Dave repuso con desesperación:
– Está muerto.
– ¡Estúpido…! -mis palabras fueron sofocadas por la ira. ¡Qué ganas me dieron de golpearlo! El empleado, sin duda, se dio cuenta de eso porque retrocedió instintivamente. Se me ocurrió toda clase de enredos en rápida sucesión y todos presagiaban problemas-. ¿Qué fue lo que hizo? -pregunté exigente-. ¿Trató de de saltar del camión mientras estaba en movimiento? ¿O acaso lo atropellaron? "¡Dios santo!", pensé, "que no se trate de eso".
Dave negó con la cabeza y, al menos, aminoró mis temores.
– Está dentro del camión -respondió-. Acostado sobre el asiento. Tratamos de despertarlo cuando llegamos a Newbury para avisarle que ya era hora de que se bajara. Y no pudimos. Quiero decir… está muerto.
– ¿Estás seguro?
Ambos asintieron a regañadientes.
Encendí las luces exteriores para que la zona asfaltada tuviera buena visibilidad y fui con ellos a echar un vistazo. Los dos iban casi volando, uno a cada lado de mí, dando desafortunados manotazos, tratando de menospreciar el problema, sacudiese la culpa y sobre todo de hacerme entender que se trataba de una desgracia, pero que no era, como Dave había dicho, su responsabilidad.
Dave era casi tan alto como yo (medía uno setenta y tres) y tenía aproximadamente mi edad (treinta y tantos). Primero que nada, se consideraba un jinete y, de manera complementaria, conductor. Por lo general viajaba con los animales a los que enviaban con pocos hombres para atenderlos. Esa mañana había visto partir a Dave y a Brett muy malhumorados a recoger nueve caballos de dos años, para realizar un viaje sencillo a Newmarket. El propietario, a medio proceso de transferir toda su cuadra de un entrenador perfecto a otro semejante, estaba de un humor insoportable.
El día anterior, me había tocado a mí trasladar a sus potros de tres años de edad y tenía reservación para las potrancas a la mañana siguiente. "Más dinero que sentido común", pensé.
Sabía que los nueve caballos de dos años habían llegado ilesos a su nuevo hogar, ya que Gardner llamó a mi oficina cuando estuvieron en su destino y en cuanto inició el viaje de regreso. Todos los camiones estaban equipados con teléfono. Con una flotilla de catorce camiones zigzagueando a través de Inglaterra, la mayor parte de las veces con fortunas multimillonarias en cabezas de ganado, no podía darme el lujo de cometer errores debidos a la ignorancia o al descuido.

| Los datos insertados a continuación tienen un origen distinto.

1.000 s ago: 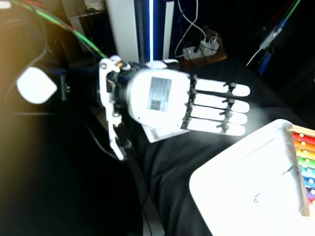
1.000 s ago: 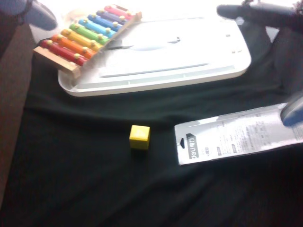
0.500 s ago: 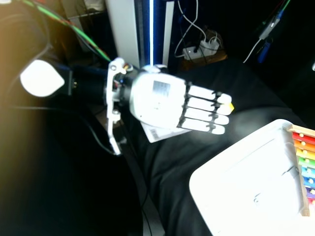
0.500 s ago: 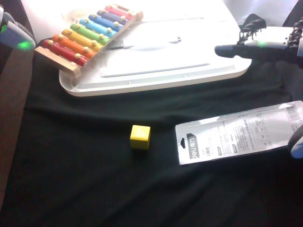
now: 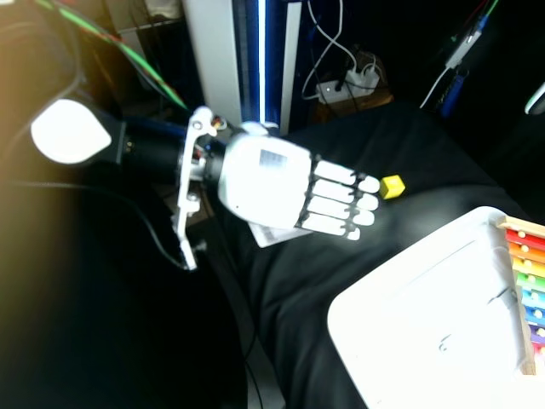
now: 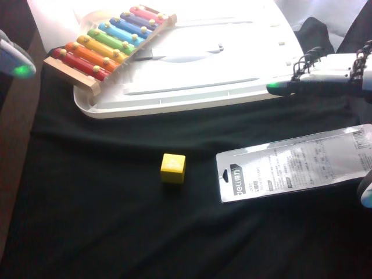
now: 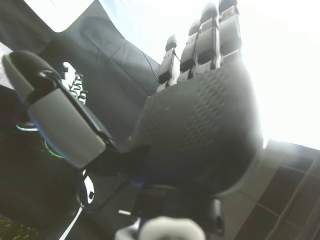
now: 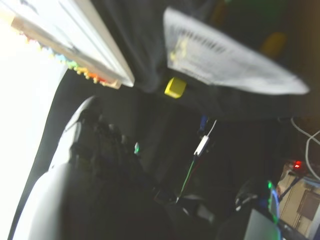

Las cabinas delanteras de los camiones grandes siempre eran muy espaciosas, ya que, por lo general, en ellas viajaban varios mozos de cuadra además de uno o, en algunas ocasiones, dos conductores. Detrás de los asientos delanteros, se ubicaba uno posterior, largo y acojinado, en el que cabían cuatro o cinco personas delgadas. Esta vez, el hombre acostado boca arriba ocupaba todo el largo del asiento. Trepé a la cabina y lo miré.
En ese momento me percaté que esperaba que se tratara de un vagabundo, alguien con barba incipiente, chaqueta apestosa y pantalones vaqueros sucios: un infeliz. No este hombre gordo de mediana edad, vestido de traje y corbata, que parecía próspero. No había duda de que estaba muerto. No intenté sentirle el pulso, ni cerrarle los párpados medio abiertos detrás de gruesos lentes. Bajé de un salto de la cabina, cerré la puerta y miré los rostros preocupados de mis hombres, que ya no se atrevían a verme a los ojos.
– ¿Cuánto les pagó? -pregunté con brusquedad.
– ¡Freddie! -Dave Yates se retorció avergonzado, al tiempo que trataba de negarlo. Era despreocupado, agradable, pero no siempre de buen juicio.
– Yo no… -Brett empezó el relato con fingida indignación.
Lo miré con profunda tristeza y lo interrumpí.
– ¿Dónde lo levantaron y cuánto les ofreció?
– Dave lo arregló -acusó Brett.
– Pero te dieron tu parte -afirmé, dando el hecho por sabido.
– Brett le pidió más -espetó Dave furioso-. Se lo exigió.
– Sí, bueno, tranquilícense -empecé a caminar de regreso a la casa-. Será mejor que piensen lo que van a decirle a la policía. Por ejemplo, ¿les dijo cómo se llamaba?